Je voudrais rappeler certains apports des auditions au sujet des espaces de service public – François Baroin, notamment, s'était exprimé sur cette question –, puis rebondir sur les propos du collègue Éric Ciotti, avec lequel je suis en désaccord.
Premièrement, qu'est-ce qu'un espace de service public ? La rapporteure n'est pas revenue sur cette question, mais l'absence de définition légale ouvre la porte à des dérives, notamment à l'interdiction de porter tout signe religieux. Par exemple, un homme portant une kippa pourra-t-il aller chercher son courrier à la poste ? Manifestement, non.
Monsieur Ciotti, vous avez précisé dans votre amendement que les ministres du culte ne seraient, eux, pas concernés par la mesure que vous souhaitez instaurer : voilà qui est curieux ! Je ne comprends pas bien pour quelle raison il y aurait une différence : le port d'un signe religieux par un citoyen constituerait une pression pour les autres usagers, sauf s'il s'agit d'un ministre du culte portant pourtant une tenue religieuse reconnaissable ? On ne sait pas trop sur quel fondement vous faites cette distinction.
Je vous pose la question, chers collègues : êtes-vous en train de nous dire qu'un homme qui porte une kippa ne pourra plus aller à la poste, fréquenter un service public, monter dans un bus ? Êtes-vous en train de nous dire que vous voulez interdire le port de la kippa dans l'espace de service public ? Si c'est bien le cas, alors dites-le clairement ! Pensez-vous, par exemple, qu'il faille interdire aux femmes respectant le culte Loubavitch – certaines se rasent le crâne et portent une perruque, et sont donc clairement reconnaissables – de se mouvoir dans un espace de service public ? C'est pourtant la conséquence de ce que vous nous proposez.
J'aimerais vraiment que vous répondiez à ces questions, parce que je crains qu'en vérité, vos amendements ne visent qu'un seul culte. En effet, je ne vous ai jamais entendu considérer qu'un prêtre en soutane ou une personne qui porterait un t-shirt représentant un poisson – signe qui le rapprocherait des citoyens de confession catholique – étaient visés par vos propositions.
Vous voyez bien que d'un point de vue républicain, cela ne saurait être toléré.

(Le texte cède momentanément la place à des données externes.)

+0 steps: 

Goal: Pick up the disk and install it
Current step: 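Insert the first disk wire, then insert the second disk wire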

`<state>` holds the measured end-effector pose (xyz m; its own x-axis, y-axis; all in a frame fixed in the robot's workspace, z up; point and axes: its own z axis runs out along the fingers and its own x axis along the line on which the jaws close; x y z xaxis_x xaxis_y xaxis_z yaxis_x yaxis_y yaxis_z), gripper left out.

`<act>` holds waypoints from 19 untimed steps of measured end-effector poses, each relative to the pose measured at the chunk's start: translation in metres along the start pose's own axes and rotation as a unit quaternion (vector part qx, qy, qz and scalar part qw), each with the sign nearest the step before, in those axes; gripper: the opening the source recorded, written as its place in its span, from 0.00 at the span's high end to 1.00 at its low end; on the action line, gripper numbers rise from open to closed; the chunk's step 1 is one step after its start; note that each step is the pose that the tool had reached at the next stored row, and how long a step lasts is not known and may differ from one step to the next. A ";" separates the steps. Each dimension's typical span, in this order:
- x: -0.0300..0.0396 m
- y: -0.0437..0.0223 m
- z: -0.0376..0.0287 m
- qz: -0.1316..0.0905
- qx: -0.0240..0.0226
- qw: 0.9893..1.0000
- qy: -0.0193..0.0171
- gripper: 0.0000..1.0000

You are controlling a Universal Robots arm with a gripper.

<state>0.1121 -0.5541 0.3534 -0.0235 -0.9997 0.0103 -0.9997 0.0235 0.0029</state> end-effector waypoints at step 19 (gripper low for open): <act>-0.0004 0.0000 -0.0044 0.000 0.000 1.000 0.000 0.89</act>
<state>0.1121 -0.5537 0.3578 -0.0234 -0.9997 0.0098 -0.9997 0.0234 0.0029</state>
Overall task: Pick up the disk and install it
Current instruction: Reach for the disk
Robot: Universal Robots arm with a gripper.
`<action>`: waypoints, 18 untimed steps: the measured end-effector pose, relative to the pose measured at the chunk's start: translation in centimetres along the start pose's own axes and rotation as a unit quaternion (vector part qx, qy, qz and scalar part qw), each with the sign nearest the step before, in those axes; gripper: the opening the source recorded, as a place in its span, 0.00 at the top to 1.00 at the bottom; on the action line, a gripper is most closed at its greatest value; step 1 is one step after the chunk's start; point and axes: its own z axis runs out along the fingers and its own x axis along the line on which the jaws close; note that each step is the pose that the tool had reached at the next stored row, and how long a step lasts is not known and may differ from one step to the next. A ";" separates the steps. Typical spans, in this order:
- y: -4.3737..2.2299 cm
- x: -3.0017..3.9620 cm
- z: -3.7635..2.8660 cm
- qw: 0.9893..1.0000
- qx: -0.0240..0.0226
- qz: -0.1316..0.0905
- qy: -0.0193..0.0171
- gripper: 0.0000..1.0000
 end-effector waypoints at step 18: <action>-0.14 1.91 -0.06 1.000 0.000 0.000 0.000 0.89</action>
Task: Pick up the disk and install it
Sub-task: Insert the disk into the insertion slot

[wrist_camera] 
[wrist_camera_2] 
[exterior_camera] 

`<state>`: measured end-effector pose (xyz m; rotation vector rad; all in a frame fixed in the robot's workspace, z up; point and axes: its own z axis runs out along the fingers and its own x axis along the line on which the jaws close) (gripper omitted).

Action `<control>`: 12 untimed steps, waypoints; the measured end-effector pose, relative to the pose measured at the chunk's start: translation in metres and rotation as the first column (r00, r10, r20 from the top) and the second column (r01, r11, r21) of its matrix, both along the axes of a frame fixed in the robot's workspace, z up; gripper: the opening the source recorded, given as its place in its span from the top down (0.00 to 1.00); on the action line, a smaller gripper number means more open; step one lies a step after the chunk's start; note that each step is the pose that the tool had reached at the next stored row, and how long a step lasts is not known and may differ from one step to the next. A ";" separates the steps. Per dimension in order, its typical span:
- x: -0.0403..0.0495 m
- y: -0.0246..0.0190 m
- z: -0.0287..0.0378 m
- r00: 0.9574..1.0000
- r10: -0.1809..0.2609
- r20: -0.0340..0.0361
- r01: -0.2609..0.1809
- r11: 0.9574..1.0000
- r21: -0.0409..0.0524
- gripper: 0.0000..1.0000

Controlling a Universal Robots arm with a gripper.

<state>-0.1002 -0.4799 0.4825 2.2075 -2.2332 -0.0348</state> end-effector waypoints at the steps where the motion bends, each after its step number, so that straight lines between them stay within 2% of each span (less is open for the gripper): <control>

Nous devons avoir la même attitude à l'égard de l'ensemble des religions, confessions et convictions spirituelles : ce sont bien le service public et ses fonctionnaires qui doivent être laïques. Nous nous accorderons tous pour dire que les fonctionnaires du service public ne doivent pas manifester d'appartenance religieuse. En revanche, l'usager, le citoyen, doit pouvoir circuler comme il l'entend, dans la mesure, bien sûr, où il ne manifeste pas une volonté de prosélytisme agressif. Je ne vois pas pourquoi nous lui interdirions l'accès à des espaces non-définis comme les espaces de service public, voire aux services publics eux-mêmes : il s'agirait d'une rupture d'égalité des citoyens face à la loi, et ce serait tout à fait intolérable.